***

title: Consolidation
description: >-
How XTrace merges overlapping beliefs and deduplicates knowledge
automatically.
--------------

# Consolidation

Over time, a memory store accumulates overlapping and redundant beliefs. You might say "I prefer TypeScript" in three different conversations. The extraction pipeline captures each instance — consolidation merges them.

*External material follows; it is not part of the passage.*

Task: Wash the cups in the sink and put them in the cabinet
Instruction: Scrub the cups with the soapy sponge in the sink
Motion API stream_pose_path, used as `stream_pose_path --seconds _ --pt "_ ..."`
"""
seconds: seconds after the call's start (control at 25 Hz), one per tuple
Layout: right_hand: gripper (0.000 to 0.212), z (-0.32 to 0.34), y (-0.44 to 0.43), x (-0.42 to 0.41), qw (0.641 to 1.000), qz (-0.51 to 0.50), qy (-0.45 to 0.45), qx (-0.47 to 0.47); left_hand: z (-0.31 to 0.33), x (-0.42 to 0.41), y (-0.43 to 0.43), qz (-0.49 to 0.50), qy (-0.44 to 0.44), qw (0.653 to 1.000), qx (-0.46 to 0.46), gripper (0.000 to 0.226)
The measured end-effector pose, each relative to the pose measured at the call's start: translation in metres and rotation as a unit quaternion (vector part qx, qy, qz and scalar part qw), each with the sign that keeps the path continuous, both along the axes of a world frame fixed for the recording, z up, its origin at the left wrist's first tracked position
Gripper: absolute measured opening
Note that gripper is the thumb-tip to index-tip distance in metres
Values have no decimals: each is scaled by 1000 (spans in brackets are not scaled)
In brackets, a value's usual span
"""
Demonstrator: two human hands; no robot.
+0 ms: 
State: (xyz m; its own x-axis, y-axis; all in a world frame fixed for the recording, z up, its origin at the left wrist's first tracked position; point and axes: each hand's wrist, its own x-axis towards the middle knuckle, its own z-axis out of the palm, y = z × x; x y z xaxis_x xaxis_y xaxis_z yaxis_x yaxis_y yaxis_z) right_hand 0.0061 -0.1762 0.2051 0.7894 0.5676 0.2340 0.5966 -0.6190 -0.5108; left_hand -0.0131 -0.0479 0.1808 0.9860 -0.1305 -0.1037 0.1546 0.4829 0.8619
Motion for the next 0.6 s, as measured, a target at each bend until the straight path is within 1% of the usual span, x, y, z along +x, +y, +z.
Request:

## Why consolidation matters

Without consolidation, retrieval returns near-duplicates that waste context budget and confuse downstream models. Consolidation keeps the knowledge base tight: one authoritative belief per concept, with lineage back to the originals.

## How it works

### Cluster-based consolidation

After a batch of new facts is ingested, consolidation runs as a second phase:

1. **Seed selection**: New fact IDs from the current ingestion are the seeds
2. **Neighbor expansion**: For each seed, find similar existing facts via embedding similarity
3. **Clustering**: A union-find algorithm groups facts with overlapping neighbors into clusters (using token Jaccard similarity and embedding scores)
4. **LLM resolution**: Each multi-fact cluster is sent to an LLM that decides the outcome:

| Outcome       | What happens                                                                                                                                                    |
| ------------- | --------------------------------------------------------------------------------------------------------------------------------------------------------------- |
| **Supersede** | One fact absorbs the others. The survivor may be reworded to capture nuance from the group. Superseded facts get `status: SUPERSEDED` with `replaced_by` links. |
| **Keep all**  | The facts are genuinely distinct (e.g., different scopes). They're marked as consolidated so they won't be re-evaluated.                                        |

5. **Marking**: All processed facts get a `consolidated_at` timestamp so they're skipped in future sweeps

### Pairwise consolidation

An incremental path for smaller batches:

1. **Intra-batch dedup**: Token Jaccard catches near-identical facts within the same batch
2. **Vector search**: Each new fact is compared against existing facts via embedding similarity
3. **Scope filtering**: Candidates are filtered by context (e.g., same artifact scope)
4. **Optional reranking**: Widens the candidate pool and reranks for precision
5. **LLM pairwise resolution**: Each candidate pair → `supersede` or `keep_all`

## Artifact consolidation

Artifacts go through a separate consolidation pipeline:

1. Similar artifacts are found via embedding search
2. Text deduplication (Jaccard) catches near-copies
3. Above a confidence threshold, artifacts are linked as versions or derivatives
4. Version chains are maintained so the full evolution history is preserved

## Configuration

| Parameter                                     | Default | What it controls                                    |
| --------------------------------------------- | ------- | --------------------------------------------------- |
| `enable_consolidation`                        | —       | Master toggle for fact consolidation                |
| `consolidation_resolve_threshold`             | `0.60`  | Minimum similarity to consider a pair               |
| `consolidation_text_dedup_threshold`          | —       | Jaccard threshold for text-level dedup              |
| `consolidation_cluster_concurrency`           | —       | Parallel cluster resolution calls                   |
| `consolidation_max_existing_matches`          | —       | How many existing facts to compare against per seed |
| `enable_artifact_consolidation`               | —       | Toggle for artifact consolidation                   |
| `artifact_consolidation_confidence_threshold` | —       | Minimum confidence for artifact linking             |

## Consolidation vs belief revision

These are complementary systems:

* **Belief revision** handles explicit contradictions detected during extraction ("we switched from Postgres to MySQL")
* **Consolidation** handles implicit redundancy detected after extraction ("user prefers TypeScript" appearing three times)

Both result in `SUPERSEDED` facts with lineage links, but they trigger at different stages and for different reasons.